Apakah sekarang (baru kamu percaya), padahal sesungguhnya kamu telah durhaka sejak dahulu, dan kamu termasuk orang-orang yang berbuat kerusakan.
Maka pada hari ini Kami selamatkan badanmu supaya kamu dapat menjadi pelajaran bagi orang-orang yang datang sesudahmu, dan sesungguhnya kebanyakan dari manusia lengah dari tanda-tanda kekuasaan Kami.
Ayat 90
Allah ﷻ menceritakan tentang penenggelaman Fir'aun bersama bala tentaranya. Sesungguhnya orang-orang Bani Israil ketika pergi meninggalkan negeri Mesir mengiringi Nabi Musa a.s. jumlah mereka menurut suatu pendapat ada enam ratus ribu orang selain keluarga mereka. Sebelum itu mereka pernah meminjam dari orang-orang Qibti (Mesir) banyak perhiasan emas yang belum sempat mereka kembalikan kepada para pemiliknya, akhirnya perhiasan itu dibawa oleh mereka.
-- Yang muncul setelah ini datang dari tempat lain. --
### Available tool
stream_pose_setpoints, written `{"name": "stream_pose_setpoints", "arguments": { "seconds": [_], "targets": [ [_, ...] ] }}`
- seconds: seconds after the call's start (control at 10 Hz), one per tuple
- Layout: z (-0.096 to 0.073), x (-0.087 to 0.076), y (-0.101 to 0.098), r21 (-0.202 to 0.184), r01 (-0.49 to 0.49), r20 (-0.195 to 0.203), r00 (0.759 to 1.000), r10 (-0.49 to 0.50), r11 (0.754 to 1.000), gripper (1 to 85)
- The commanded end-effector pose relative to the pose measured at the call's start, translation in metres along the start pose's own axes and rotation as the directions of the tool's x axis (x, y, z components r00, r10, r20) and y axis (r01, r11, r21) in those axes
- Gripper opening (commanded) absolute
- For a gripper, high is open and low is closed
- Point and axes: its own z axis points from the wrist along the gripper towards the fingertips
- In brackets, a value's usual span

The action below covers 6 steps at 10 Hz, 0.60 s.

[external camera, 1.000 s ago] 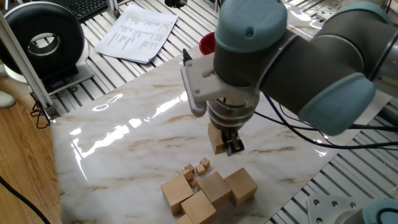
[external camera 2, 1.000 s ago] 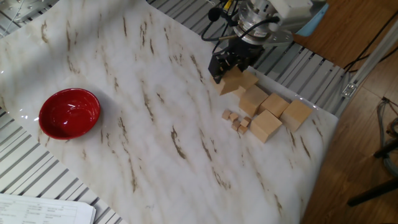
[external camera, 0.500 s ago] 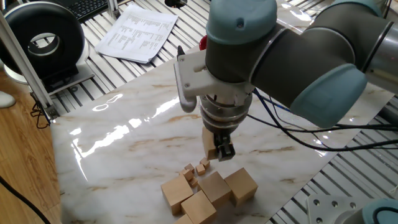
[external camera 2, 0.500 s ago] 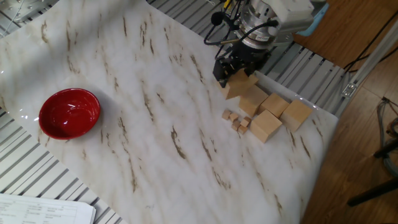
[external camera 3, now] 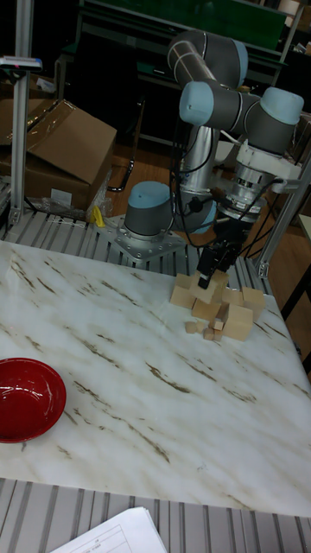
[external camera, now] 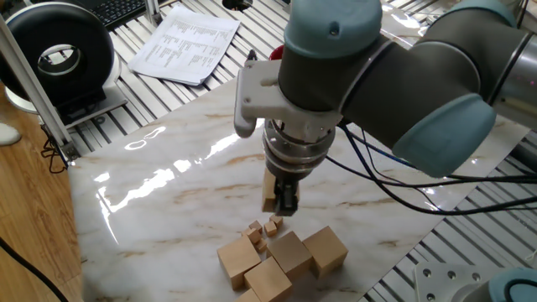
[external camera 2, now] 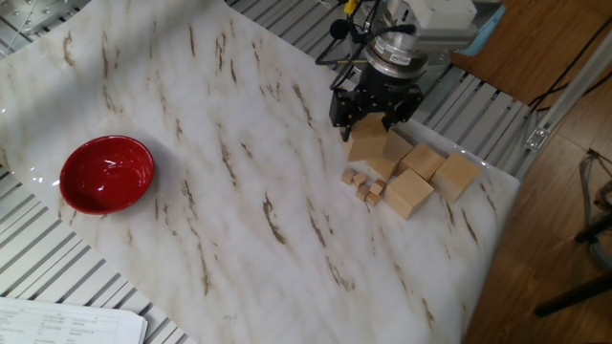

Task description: Stack the blocks into a pyramid shape

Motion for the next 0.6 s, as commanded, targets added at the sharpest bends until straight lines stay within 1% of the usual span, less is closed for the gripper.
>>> {"name": "stream_pose_setpoints", "arguments": {
  "seconds": [0.0, 0.1, 0.4, 0.5],
  "targets": [
    [-0.002, -0.023, -0.009, 0.02, -0.139, 0.091, 0.986, 0.137, 0.99, 1.0],
    [-0.003, -0.028, -0.011, 0.023, -0.166, 0.113, 0.98, 0.163, 0.986, 1.0],
    [-0.006, -0.041, -0.026, 0.065, -0.209, 0.176, 0.965, 0.195, 0.976, 1.0],
    [-0.005, -0.04, -0.025, 0.06, -0.213, 0.168, 0.965, 0.201, 0.975, 1.0]
  ]
}}
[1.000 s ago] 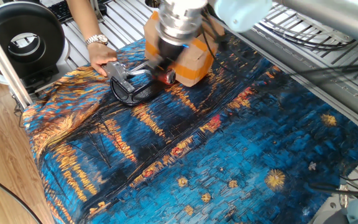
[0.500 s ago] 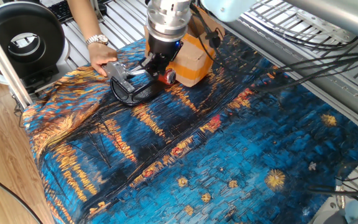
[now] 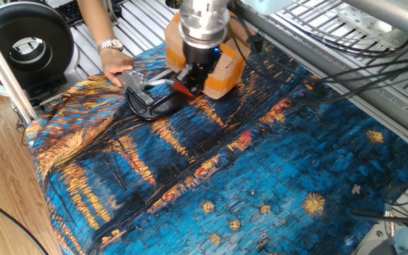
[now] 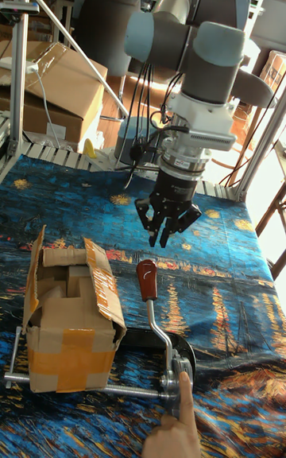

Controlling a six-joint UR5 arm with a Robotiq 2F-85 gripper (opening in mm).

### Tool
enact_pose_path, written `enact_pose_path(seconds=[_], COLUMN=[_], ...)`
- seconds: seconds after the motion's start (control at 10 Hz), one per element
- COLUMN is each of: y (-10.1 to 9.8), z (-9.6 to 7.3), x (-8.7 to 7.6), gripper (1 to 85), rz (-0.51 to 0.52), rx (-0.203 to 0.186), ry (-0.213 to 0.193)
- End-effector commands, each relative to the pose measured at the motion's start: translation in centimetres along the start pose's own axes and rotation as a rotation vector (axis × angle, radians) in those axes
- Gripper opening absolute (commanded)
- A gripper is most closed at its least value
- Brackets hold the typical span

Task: Pull up the lever

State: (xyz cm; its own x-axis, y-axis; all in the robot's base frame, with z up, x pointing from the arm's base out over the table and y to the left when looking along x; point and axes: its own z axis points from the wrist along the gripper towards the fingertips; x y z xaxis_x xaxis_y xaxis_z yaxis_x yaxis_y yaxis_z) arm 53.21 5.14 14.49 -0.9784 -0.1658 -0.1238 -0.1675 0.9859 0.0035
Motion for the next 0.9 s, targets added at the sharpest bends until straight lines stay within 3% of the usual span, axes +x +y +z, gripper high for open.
enact_pose_path(seconds=[0.0,0.1,0.3,0.4,0.5,0.8], y=[-0.8,-1.4,-2.6,-2.8,-3.3,-3.0], z=[0.8,1.4,3.2,3.8,4.4,5.7], x=[-0.8,-0.8,1.6,2.2,2.0,-2.4], gripper=[26.3,26.3,26.3,26.3,26.3,26.3], rz=[-0.031,-0.044,-0.054,-0.052,-0.053,-0.059], rx=[-0.037,-0.022,-0.002,-0.006,-0.004,-0.057], ry=[-0.115,-0.128,-0.082,-0.081,-0.098,-0.247])
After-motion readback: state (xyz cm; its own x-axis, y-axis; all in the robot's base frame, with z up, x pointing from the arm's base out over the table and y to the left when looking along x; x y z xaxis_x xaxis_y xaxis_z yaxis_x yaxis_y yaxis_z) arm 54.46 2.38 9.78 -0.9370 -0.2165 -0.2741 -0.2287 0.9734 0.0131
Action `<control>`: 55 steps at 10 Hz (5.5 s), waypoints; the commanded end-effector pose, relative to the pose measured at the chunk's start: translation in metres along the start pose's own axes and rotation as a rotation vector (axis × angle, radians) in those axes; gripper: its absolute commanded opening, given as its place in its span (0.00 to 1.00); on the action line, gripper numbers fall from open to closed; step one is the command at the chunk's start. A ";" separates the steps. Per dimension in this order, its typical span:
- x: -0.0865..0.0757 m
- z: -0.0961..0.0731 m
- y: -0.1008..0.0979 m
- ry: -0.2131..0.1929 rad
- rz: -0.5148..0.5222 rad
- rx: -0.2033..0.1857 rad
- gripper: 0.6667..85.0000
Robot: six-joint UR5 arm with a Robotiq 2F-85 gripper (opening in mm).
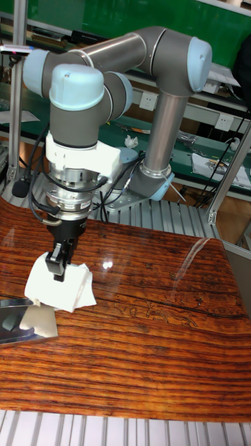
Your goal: Put the toilet paper on its holder
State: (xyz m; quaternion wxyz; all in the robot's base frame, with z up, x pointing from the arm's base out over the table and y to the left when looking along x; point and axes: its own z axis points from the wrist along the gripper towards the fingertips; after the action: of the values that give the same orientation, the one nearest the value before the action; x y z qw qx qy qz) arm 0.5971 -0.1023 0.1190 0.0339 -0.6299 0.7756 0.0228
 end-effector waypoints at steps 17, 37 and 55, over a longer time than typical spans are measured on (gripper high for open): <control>-0.065 0.006 -0.036 -0.055 -0.100 0.114 0.00; -0.040 0.011 -0.047 -0.085 -0.154 0.110 0.00; 0.006 0.017 -0.039 -0.043 -0.130 0.097 0.00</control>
State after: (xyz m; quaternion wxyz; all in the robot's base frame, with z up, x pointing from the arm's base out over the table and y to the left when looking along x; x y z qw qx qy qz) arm 0.6354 -0.1095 0.1006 0.0815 -0.6804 0.7283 -0.0054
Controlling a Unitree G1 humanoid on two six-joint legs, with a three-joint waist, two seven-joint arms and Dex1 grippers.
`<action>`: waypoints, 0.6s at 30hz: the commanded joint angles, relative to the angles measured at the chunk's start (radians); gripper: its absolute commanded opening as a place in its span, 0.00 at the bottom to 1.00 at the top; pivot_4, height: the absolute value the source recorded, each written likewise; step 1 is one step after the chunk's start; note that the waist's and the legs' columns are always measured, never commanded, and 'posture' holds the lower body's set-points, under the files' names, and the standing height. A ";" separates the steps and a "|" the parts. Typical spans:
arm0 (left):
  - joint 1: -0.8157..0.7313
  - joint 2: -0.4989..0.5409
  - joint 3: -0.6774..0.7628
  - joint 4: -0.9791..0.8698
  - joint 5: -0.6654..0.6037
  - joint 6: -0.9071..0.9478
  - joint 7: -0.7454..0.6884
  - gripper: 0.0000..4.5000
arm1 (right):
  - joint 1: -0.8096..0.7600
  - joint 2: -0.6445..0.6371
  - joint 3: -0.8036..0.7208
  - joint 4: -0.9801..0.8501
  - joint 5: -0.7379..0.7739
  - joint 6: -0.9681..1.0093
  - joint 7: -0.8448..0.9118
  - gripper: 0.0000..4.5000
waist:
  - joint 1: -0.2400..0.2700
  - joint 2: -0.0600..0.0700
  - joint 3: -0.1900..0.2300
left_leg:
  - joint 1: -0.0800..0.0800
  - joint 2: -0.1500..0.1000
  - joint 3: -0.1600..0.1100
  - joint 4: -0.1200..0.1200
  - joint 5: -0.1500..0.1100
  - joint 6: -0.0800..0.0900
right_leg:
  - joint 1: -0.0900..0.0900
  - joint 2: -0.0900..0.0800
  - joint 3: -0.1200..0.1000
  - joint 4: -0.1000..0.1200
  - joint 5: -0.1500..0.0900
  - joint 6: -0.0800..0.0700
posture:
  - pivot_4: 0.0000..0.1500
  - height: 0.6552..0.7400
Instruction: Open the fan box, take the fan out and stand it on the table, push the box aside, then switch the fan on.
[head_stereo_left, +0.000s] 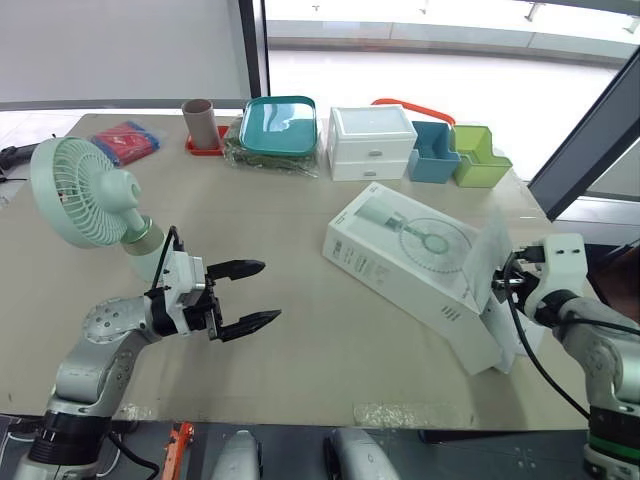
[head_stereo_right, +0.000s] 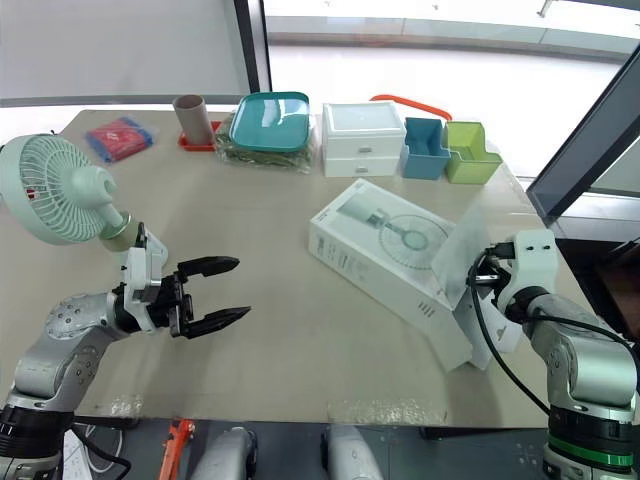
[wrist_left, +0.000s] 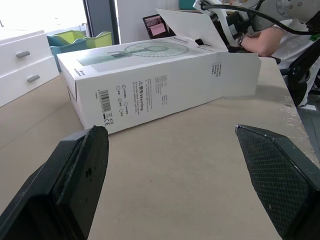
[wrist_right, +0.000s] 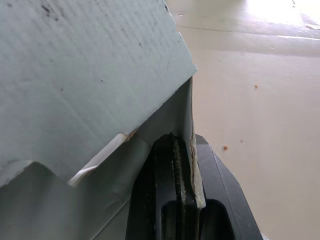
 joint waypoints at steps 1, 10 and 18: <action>-0.022 0.002 0.003 0.006 0.005 -0.020 -0.011 1.00 | -0.013 0.006 -0.057 0.022 -0.022 0.027 -0.067 0.00 | 0.000 0.000 0.000 | 0.000 0.000 0.000 0.000 0.000 0.000 | 0.000 0.000 0.000 0.000 0.000 0.000 | 1.00 1.00; -0.049 -0.008 -0.011 0.042 0.026 -0.041 -0.031 1.00 | -0.078 0.043 -0.092 0.063 -0.037 0.035 -0.157 0.00 | -0.001 0.000 0.000 | 0.000 0.000 0.000 0.000 0.000 0.000 | 0.000 0.000 0.000 0.000 0.000 0.000 | 1.00 1.00; -0.053 -0.011 -0.007 0.046 0.028 -0.047 -0.036 1.00 | -0.104 0.040 -0.100 0.044 -0.027 0.024 -0.137 0.24 | -0.001 0.000 0.000 | 0.000 0.000 0.000 0.000 0.000 0.000 | 0.000 0.000 0.000 0.000 0.000 0.000 | 1.00 1.00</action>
Mendengar berita kepergian mereka, kemarahan Fir'aun semakin memuncak terhadap kaum Bani Israil. Maka ia mengirimkan banyak utusannya untuk mengumpulkan bala tentaranya dari berbagai kota besar yang berada di bawah kekuasaannya. Lalu ia menaiki kendaraannya dan pergi mengejar kaum Bani Israil, diikuti oleh pasukan yang sangat besar jumlahnya, sesuai dengan apa yang dikehendaki oleh Allah ﷻ terhadap mereka.
Tidak ada seorang pun yang tertinggal dari Fir'aun, termasuk kalangan orang-orang yang mempunyai pengaruh dan kekuasaan di berbagai wilayah kerajaannya. Fir'aun bersama bala tentaranya akhirnya berhasil mengejar kaum Bani Israil di waktu matahari terbit. Disebutkan oleh firman-Nya: “Maka setelah kedua golongan itu saling melihat, berkatalah pengikut-pengikut Musa, ‘Sesungguhnya kita benar-benar akan tersusul’.” (Asy-Syuara: 61)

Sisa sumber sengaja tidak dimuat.